SSRI’s are designed to address a lack of serotonin by blocking the reuptake channel from vacuuming up excess serotonin. While this allows more serotonin to connect with the receptors, often too much is left floating in the intersynaptic cleft. The only way the body can get rid of this excess serotonin is to oxidize it. Unfortunately, this turns it into a toxic compound that, over time, kills both the sending and receiving neurons. Cheney stated, "What starts out as an attempt to increase serotonin and reduce symptoms ends up with the destruction of the serotonergic system itself.

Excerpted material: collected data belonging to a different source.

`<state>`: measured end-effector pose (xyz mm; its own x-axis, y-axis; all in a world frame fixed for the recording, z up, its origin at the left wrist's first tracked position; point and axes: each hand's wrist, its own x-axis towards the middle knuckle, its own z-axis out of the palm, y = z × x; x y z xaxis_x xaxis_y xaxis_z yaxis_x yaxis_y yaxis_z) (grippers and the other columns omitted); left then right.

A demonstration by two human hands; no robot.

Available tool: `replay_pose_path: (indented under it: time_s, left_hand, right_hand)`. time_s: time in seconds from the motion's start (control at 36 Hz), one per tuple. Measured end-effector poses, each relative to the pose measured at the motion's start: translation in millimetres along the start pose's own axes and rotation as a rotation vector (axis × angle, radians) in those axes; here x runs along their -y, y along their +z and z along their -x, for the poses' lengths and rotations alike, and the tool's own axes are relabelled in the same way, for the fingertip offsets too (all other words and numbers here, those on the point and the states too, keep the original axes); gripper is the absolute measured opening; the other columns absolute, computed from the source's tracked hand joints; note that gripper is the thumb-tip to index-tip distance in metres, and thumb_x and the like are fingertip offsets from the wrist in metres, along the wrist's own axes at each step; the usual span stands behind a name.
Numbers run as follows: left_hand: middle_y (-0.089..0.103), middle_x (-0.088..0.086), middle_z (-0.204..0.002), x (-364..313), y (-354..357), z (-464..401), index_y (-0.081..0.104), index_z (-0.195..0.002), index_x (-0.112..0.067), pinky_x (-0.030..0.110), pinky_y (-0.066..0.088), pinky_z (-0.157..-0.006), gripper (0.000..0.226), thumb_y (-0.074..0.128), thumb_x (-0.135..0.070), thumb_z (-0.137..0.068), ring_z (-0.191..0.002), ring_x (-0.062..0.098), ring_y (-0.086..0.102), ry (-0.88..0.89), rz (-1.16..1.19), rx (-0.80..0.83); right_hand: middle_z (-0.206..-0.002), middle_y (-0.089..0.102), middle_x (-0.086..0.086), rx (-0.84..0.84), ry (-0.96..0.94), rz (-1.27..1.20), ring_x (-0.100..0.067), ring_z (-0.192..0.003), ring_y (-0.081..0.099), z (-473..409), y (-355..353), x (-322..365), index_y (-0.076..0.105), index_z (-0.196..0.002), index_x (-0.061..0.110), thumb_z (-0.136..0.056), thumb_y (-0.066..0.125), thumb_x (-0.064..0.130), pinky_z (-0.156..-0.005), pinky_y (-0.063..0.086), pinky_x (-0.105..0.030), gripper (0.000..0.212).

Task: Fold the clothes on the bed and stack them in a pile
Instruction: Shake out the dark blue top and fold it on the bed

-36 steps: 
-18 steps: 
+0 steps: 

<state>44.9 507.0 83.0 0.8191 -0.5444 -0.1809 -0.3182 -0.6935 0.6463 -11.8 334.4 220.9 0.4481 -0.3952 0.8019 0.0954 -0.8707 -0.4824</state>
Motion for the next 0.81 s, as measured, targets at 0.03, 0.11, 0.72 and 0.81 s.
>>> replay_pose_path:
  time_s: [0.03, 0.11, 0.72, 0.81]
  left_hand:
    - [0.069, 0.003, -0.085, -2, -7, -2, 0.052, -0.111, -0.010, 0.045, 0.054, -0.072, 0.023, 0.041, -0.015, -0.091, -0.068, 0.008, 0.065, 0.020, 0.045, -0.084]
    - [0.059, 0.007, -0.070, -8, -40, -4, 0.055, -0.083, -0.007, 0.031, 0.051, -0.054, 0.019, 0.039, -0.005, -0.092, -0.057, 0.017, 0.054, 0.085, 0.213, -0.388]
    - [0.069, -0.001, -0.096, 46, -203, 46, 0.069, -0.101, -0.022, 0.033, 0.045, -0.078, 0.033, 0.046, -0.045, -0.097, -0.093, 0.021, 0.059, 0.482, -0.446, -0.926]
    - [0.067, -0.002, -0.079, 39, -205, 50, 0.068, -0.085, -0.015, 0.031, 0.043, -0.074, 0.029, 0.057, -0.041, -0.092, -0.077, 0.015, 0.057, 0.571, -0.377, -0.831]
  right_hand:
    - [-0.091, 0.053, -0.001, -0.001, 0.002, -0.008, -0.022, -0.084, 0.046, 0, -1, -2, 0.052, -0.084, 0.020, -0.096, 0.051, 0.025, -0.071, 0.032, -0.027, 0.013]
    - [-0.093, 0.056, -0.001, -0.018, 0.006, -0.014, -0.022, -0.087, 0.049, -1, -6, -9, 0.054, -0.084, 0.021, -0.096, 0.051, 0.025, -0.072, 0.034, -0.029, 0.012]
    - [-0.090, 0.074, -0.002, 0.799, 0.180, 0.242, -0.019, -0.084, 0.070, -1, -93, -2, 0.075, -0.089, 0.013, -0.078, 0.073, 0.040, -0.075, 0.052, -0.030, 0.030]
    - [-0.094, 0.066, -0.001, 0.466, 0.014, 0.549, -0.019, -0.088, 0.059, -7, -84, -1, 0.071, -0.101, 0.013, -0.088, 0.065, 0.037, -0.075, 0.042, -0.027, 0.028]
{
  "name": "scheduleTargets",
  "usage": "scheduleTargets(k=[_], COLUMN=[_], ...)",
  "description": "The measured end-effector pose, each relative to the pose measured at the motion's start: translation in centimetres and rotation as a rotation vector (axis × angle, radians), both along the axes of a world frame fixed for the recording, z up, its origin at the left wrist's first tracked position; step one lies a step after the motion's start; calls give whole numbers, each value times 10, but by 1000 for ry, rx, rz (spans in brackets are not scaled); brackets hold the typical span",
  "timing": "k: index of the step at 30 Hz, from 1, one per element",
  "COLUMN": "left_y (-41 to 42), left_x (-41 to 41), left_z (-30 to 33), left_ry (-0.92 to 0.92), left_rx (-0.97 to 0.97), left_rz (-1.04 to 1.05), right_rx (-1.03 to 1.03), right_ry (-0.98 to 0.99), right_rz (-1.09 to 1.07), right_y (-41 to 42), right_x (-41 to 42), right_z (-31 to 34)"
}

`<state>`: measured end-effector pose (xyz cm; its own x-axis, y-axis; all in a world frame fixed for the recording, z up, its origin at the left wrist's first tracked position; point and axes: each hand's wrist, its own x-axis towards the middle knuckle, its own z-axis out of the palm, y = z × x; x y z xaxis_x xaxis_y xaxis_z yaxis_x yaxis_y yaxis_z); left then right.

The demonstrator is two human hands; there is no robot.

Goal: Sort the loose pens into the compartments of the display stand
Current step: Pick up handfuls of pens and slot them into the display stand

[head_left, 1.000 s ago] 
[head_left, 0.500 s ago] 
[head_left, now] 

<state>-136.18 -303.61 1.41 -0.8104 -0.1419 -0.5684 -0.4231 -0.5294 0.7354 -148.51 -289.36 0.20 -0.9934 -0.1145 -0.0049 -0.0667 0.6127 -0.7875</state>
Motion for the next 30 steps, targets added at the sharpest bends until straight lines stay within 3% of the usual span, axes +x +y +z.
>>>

It takes about a decade - more in some, less in others.

Now when the serotonergic nerves are dead, you start getting these motor neuron problems, which is what we're seeing." Cheney commented, "You know what a lot of doctors (who don’t understand CFIDS) are doing? They're saying 'Well, let's just give them an antidepressant.’ And they’re frying their patients') brains and they don't even know it. In fact, a CFIDS patient on one of these drugs fries their brain even faster than a non-CFIDS person." (See the article on Klonopin for an explanation.)

Cheney went on to say, "The other way some people with CFIDS are going is stimulating the brain, using drugs like Ritalin or Provigil. They do the same
thing - they fry the brain. They cause neurons to fire at lower stimulus by lowering the firing threshold. All stimulants are dangerous, especially over the long haul. I'm not saying that you might not find them useful in the short-term. But over the long term, the physiology demands that neurons that fire excessively be killed."

Cheney strongly urges anyone taking antidepressants or stimulants to read Glenmullen’s book. It lists safe alternatives to SSRI’s.

Studies found that 82% of the effect in antidepressants is placebo. Why even bother, then? And what if it becomes a necebo effect instead?